Paul's solution is perhaps the most elegant from a modern C++ perspective, utilizing what's available and standard to replace the inner loop with higher-level logic. Speed isn't always (or even usually) everything.

Answer 2

Note that char can hold only 256 values. You can just scan ignored string once, and populate a bitmask of characters that occur in it:

uint32_t bitmask[8] = {0};
for(int j = 0; j < upperIgnored.size(); j++)
{
    uint8_t chr = static_cast<uint8_t>(upperIgnored[j]);
    bitmask[chr >> 5] |= (1 << (chr & 31));
}

After that instead of the inner loop just check the value of the bitmask:

for(int i = 0; i < upperProcessed.size(); i++)
{
    uint8_t chr = static_cast<uint8_t>(upperProcessed[i]);
    if(bitmask[chr >> 5] & (1 << (chr & 31)))
    {
        vectorAfterProcessed.push_back(upperProcessed[i]);
    }
    else
    {
        vectorAfterProcessed.push_back(ch);
    }
}

Also note that your code had two other issues: your loops had their right end inclusive, which would very likely lead to a segfault/access violation, and you were not breaking after setting found to true, which would result in character being appended to the processed string multiple times if it occurs multiple times in the ignored string.

Answer 3

Note: Whether this is faster or not, you will have to profile the code and determine this.

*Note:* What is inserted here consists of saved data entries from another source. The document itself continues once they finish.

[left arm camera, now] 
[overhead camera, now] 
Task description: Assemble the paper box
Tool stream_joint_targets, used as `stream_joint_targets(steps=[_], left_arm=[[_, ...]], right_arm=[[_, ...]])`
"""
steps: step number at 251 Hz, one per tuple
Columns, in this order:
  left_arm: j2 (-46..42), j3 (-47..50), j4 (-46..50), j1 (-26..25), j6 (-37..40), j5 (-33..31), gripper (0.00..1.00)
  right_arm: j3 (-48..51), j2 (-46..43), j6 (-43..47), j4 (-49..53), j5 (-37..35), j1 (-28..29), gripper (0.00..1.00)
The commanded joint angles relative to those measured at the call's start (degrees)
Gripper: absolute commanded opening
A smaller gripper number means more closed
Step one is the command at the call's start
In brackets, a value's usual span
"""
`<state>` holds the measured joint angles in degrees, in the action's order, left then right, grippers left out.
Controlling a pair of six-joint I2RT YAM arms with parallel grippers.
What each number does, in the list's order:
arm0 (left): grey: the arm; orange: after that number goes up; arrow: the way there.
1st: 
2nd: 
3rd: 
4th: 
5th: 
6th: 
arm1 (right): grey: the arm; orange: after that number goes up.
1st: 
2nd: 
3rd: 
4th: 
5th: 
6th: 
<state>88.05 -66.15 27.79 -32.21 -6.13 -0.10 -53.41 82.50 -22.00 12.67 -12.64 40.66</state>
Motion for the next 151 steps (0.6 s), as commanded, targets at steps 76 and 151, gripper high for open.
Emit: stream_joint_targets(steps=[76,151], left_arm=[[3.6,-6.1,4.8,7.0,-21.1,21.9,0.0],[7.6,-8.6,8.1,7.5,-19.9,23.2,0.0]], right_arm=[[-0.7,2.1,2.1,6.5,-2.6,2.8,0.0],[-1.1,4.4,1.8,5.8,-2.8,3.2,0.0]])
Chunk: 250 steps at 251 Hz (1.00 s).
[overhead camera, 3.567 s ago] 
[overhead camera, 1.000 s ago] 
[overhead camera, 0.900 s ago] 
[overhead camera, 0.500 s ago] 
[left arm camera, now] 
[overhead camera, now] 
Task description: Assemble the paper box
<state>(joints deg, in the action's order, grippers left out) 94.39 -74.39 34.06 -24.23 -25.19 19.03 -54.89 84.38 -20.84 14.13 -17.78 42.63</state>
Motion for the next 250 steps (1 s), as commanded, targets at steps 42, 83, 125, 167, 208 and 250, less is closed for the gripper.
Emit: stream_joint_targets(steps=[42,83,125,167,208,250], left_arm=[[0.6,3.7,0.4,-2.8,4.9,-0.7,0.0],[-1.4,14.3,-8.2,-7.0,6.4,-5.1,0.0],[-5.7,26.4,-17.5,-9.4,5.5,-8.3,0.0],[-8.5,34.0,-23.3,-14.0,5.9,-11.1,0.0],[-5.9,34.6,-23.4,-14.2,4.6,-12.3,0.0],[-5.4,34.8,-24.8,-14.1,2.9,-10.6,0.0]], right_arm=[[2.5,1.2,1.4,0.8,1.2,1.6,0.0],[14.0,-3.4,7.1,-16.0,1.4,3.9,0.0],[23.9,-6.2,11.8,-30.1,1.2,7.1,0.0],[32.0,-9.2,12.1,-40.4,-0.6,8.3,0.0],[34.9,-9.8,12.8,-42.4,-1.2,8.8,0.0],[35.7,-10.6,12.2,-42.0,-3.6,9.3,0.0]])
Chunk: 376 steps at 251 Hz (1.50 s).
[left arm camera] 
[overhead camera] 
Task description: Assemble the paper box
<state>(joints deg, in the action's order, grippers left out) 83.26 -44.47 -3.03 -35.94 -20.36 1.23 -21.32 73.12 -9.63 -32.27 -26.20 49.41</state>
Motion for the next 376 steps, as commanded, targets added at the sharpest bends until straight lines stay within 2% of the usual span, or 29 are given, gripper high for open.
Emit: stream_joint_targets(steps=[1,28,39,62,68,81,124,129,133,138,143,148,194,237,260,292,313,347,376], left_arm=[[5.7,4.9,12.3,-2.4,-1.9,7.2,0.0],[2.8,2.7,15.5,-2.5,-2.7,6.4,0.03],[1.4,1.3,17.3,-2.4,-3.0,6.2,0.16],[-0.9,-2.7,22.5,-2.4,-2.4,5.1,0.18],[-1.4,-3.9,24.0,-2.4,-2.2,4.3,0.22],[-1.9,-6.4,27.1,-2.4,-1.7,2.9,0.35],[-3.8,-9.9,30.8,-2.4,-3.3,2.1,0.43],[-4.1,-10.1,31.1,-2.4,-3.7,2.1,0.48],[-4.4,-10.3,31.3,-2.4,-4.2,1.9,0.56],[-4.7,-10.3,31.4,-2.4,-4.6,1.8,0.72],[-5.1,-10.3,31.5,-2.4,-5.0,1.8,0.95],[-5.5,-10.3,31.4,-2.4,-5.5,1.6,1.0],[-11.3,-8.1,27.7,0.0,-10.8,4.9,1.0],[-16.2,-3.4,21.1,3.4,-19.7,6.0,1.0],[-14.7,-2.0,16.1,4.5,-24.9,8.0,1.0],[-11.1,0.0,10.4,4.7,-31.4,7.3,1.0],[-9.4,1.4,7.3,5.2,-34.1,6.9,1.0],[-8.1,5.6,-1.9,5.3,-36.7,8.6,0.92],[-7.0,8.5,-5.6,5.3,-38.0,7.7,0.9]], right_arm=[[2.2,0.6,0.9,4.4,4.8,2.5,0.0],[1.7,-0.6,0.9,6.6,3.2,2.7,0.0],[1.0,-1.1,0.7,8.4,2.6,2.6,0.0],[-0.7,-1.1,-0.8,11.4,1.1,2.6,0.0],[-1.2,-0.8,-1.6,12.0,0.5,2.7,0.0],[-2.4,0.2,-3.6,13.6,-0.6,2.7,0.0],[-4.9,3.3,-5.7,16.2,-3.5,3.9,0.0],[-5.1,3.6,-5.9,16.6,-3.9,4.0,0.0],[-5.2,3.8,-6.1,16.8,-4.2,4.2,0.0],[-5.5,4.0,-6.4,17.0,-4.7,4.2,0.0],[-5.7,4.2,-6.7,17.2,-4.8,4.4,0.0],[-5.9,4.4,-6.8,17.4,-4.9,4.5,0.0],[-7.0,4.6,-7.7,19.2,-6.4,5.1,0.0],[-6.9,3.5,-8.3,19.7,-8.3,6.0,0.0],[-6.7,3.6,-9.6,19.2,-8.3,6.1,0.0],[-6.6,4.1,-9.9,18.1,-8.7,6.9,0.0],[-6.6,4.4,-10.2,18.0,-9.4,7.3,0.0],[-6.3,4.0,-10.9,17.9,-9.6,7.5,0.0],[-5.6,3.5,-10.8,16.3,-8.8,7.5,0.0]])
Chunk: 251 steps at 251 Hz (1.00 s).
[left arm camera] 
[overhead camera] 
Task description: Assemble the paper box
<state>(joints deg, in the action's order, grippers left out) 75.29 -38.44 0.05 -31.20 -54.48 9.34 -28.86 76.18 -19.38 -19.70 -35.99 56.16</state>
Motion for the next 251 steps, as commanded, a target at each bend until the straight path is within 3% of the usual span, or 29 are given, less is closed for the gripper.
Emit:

In addition, the program below has not been tested for all input cases.

---

If your goal is to search for characters that are not in a string, instead of nested search loops (and vectors), usage of find_first_not_of in a loop would (should) do the job.

#include <string>
#include <algorithm>
#include <iostream>
#include <cctype>

std::string optimize(std::string toBeProcessed, std::string toBeIgnored, char ch)
{
    std::transform(toBeProcessed.begin(), toBeProcessed.end(), toBeProcessed.begin(), ::toupper);
    std::transform(toBeIgnored.begin(), toBeIgnored.end(), toBeIgnored.begin(), ::toupper);
    std::string test;
    size_t start = 0;
    while (start < toBeProcessed.size())
    {
        size_t n = toBeProcessed.find_first_not_of(toBeIgnored, start);
        if ( n != std::string::npos)
        { 
            toBeProcessed[n] = ch;
            start = n+1;
        }
        else
            break;
    }
    return toBeProcessed;
}

int main()
{
    std::string out = optimize("abc123", "abc1", 'x');
    std::cout << out;
}

Live Example: http://ideone.com/RsB37f

This has not been tested for all inputs, but this illustrates the basic point. I am replacing the string in place, as opposed to creating a vector (or even a new string) and building a string from scratch.

In addition, I passed the parameters by value, since it is advantageous to do this with a C++ 11 compliant compiler. Even if you didn't have a C++ 11 compiler, you really don't lose anything by doing this, since in your original example, you were copying the passed-in strings to local variables.